Directions:
Repeat word for word every line of the data below, from the first through the line containing "point(258, 429)", and stop there.

The input:
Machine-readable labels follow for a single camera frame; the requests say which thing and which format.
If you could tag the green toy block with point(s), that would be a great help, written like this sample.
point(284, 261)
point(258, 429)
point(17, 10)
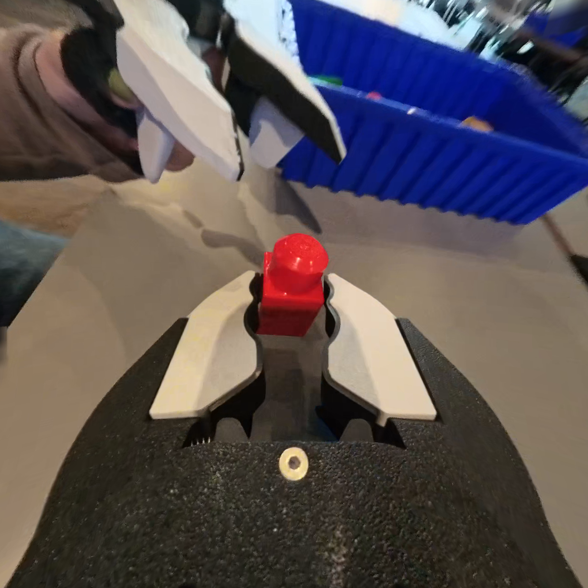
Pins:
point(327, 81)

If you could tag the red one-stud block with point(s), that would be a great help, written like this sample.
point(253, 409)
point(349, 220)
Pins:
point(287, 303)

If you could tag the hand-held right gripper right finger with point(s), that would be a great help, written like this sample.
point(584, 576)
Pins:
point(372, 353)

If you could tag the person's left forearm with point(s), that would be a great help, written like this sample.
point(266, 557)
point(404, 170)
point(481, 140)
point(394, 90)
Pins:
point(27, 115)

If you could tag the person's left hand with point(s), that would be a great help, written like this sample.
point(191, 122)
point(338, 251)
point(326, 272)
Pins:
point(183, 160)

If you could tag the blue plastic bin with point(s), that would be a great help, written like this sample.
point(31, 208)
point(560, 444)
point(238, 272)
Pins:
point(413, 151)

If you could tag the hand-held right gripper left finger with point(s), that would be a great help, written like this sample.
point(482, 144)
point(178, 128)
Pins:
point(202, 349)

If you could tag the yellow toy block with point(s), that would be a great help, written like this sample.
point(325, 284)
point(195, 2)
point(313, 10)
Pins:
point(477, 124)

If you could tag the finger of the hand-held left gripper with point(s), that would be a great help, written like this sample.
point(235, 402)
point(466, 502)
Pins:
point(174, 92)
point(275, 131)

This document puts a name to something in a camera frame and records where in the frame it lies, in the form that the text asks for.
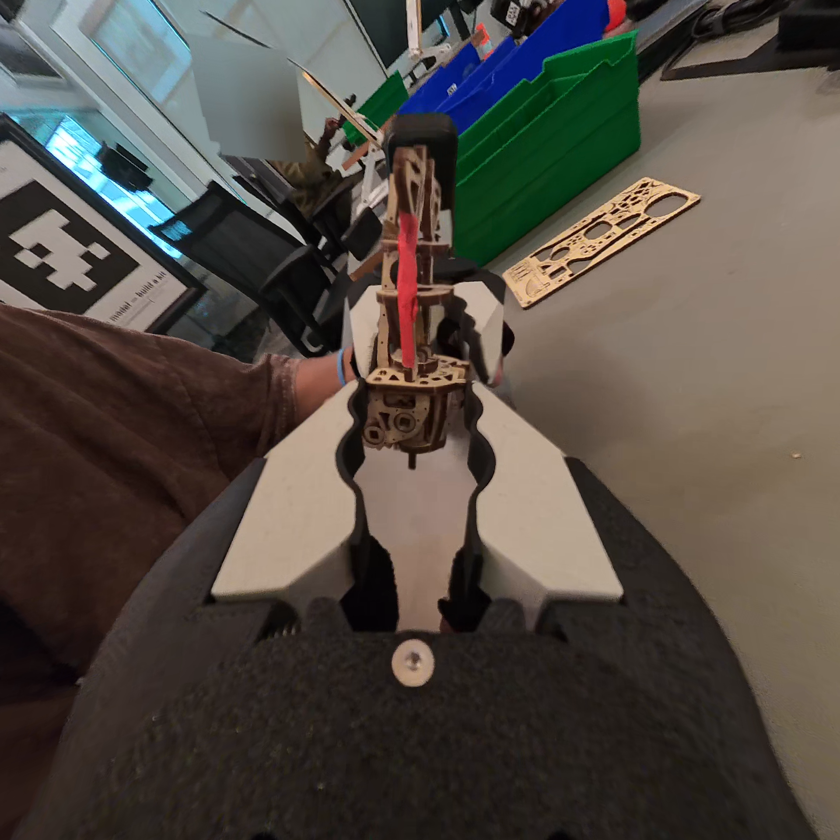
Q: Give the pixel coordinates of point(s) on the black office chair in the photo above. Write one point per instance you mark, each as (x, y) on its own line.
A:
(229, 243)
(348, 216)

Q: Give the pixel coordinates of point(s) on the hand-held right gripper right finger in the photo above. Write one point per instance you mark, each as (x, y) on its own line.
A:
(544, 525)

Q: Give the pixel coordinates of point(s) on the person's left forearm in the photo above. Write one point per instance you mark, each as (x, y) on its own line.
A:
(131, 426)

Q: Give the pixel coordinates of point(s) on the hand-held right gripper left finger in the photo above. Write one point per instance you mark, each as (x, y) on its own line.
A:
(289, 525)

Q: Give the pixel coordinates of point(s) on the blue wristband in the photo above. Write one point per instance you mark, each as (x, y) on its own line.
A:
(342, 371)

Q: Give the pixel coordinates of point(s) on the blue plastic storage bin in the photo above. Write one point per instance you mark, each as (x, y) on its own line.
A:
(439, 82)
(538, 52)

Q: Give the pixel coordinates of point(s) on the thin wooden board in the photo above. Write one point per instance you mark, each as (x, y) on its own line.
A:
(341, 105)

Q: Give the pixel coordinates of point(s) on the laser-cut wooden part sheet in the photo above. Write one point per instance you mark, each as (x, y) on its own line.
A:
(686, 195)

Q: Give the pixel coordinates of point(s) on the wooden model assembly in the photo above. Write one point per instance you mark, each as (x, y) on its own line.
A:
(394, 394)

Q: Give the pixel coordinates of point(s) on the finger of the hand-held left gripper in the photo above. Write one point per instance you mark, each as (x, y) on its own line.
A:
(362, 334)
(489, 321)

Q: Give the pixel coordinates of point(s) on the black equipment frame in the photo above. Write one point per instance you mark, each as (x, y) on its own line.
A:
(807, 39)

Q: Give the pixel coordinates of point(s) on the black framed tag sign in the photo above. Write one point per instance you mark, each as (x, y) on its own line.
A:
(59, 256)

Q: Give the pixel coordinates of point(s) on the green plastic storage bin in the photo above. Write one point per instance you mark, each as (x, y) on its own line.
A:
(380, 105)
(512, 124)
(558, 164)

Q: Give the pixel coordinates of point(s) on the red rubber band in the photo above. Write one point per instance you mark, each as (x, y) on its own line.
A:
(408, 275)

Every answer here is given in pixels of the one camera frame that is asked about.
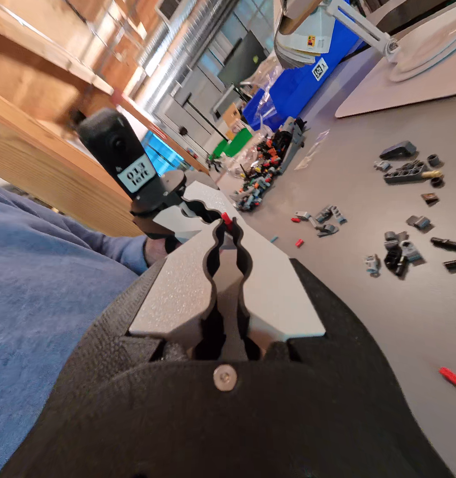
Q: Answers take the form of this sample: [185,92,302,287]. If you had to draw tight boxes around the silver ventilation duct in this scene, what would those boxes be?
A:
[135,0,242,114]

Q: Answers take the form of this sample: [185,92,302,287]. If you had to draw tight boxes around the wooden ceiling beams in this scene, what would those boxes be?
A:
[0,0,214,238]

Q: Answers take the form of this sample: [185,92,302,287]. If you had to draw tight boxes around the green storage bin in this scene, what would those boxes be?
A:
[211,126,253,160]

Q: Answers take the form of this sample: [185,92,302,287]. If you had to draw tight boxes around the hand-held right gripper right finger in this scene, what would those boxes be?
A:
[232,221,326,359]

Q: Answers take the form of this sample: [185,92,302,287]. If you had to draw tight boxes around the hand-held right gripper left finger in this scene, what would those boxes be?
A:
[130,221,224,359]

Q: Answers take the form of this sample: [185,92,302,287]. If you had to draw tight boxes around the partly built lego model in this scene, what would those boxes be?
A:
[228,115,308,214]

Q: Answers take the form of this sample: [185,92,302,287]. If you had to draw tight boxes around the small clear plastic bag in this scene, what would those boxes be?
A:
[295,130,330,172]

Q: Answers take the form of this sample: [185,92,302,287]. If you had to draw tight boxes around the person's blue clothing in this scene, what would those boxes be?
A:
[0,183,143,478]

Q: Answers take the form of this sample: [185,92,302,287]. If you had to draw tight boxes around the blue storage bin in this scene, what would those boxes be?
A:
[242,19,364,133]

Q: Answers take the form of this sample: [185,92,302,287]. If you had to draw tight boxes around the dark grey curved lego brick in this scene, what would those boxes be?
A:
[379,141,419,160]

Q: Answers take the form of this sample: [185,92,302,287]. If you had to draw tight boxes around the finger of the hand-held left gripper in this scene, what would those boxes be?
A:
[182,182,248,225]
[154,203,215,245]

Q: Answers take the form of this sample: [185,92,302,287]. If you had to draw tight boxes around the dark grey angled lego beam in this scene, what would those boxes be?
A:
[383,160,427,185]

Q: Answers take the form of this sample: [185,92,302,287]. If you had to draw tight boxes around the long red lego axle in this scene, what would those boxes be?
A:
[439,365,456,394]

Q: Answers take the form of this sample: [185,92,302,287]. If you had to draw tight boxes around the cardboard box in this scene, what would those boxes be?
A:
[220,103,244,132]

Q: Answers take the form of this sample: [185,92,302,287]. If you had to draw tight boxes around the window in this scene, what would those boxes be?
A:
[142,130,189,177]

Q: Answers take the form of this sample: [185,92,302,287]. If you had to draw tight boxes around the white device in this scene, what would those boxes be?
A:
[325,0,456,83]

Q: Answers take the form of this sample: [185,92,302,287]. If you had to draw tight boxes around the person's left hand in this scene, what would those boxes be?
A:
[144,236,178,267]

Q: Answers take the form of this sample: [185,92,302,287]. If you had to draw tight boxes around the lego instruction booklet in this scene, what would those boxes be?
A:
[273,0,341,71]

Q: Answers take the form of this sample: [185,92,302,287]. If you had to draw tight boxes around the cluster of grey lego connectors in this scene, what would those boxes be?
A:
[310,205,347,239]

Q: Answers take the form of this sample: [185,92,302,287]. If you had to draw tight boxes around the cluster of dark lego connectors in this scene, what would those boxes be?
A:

Result for this task:
Machine-readable labels follow for a single camera frame; the requests say which thing and which format.
If you could tag the green toy block with point(s), that would be a great help, written like this sample.
point(284, 261)
point(258, 429)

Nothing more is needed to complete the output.